I suppose that all the work on behalf of German homeschoolers by HSLDA and concerned homeschoolers and Christians throughout the world has been in vain. The European Court of Human Rights has ruled to affirm the initial decision of the court in Frieburg, which has been upheld throughout the appeals process. The website article outlines the original decision as follows:
The court gave lip service to the parents' religious and educational freedom, but said that the government's desires trumped both. In particular, the government wanted the children to interact with other children *on the government's terms*, in public school, with "children from all backgrounds." Even worse, the court said that the parents were violating Rebekka's and Josua's "rights." You see, Rebekka and Josua "were unable to foresee the consequences of their parents' decision" to protect their religious upbringing. Thus the children's pre-maturity was not a reason to defer to their parents' wishes, but was a way to impose the government's child-raising decisions on the whole family. Never mind that Rebekka and Josua are also too young to judge the consequences of government-compelled enculturation. Heads, government wins; tails, parents lose.
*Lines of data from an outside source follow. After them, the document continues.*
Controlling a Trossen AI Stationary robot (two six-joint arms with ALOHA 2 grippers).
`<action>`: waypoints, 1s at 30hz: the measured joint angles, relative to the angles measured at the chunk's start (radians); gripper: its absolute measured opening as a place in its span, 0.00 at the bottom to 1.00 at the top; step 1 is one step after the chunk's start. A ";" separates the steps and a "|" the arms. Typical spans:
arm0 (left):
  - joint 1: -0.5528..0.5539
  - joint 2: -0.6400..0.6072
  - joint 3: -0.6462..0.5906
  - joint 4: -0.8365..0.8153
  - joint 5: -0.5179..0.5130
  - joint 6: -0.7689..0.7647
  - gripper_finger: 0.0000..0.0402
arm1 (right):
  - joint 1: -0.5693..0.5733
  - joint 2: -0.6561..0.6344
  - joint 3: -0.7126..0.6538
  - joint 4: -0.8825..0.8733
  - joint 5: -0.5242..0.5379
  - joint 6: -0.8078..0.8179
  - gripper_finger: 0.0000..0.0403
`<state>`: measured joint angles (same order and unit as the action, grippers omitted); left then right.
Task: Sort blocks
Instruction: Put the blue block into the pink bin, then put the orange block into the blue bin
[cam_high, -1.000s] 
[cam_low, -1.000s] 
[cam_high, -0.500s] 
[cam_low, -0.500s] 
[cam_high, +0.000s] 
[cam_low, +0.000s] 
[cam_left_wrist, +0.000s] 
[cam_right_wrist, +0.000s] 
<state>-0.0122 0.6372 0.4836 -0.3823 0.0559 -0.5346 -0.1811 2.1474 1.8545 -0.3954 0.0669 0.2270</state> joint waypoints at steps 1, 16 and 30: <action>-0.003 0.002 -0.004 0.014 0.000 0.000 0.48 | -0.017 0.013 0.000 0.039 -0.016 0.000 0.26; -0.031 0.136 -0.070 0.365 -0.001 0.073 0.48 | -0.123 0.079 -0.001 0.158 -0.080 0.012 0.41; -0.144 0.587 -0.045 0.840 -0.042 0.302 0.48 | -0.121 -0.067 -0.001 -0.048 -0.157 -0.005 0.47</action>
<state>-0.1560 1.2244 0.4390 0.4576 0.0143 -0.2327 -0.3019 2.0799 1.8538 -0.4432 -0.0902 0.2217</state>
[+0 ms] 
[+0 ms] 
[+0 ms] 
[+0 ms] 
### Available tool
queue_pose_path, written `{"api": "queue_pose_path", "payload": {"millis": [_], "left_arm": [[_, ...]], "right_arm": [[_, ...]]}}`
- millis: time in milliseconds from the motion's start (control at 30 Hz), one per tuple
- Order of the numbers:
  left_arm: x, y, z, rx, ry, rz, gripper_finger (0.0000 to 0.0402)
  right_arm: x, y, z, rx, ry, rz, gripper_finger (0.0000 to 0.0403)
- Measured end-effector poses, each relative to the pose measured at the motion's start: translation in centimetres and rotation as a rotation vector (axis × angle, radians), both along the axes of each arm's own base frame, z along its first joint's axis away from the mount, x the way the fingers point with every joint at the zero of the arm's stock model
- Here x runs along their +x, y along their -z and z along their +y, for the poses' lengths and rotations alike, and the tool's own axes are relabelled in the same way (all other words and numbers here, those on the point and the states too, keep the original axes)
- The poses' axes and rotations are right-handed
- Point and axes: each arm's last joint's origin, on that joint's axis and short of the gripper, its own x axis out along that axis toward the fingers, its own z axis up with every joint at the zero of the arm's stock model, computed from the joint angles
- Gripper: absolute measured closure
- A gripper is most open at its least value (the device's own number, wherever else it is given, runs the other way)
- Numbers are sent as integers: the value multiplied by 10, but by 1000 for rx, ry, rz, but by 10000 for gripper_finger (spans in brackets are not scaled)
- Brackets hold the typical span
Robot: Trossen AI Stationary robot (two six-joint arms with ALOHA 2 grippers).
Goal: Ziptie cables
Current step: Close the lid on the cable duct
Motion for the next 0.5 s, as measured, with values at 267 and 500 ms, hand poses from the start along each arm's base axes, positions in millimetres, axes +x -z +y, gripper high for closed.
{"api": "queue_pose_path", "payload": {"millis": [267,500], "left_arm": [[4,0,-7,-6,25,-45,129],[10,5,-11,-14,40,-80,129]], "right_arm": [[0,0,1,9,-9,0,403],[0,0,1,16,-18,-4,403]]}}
They note that the ECHR court added even more disturbing rhetoric:
...the government's interest in "safeguarding pluralism in education," which "must be realized" through government schools, not only trumps parents rights but is itself a right of children that parents cannot infringe. Moreover, society has an interest in "avoid[ing] the emergence of parallel societies based on separate philosophical convictions and . . . integrating minorities into society."
They go on to speculate on the possibility of the United States granting asylum to homeschoolers from Germany.
What a sad day for freedom.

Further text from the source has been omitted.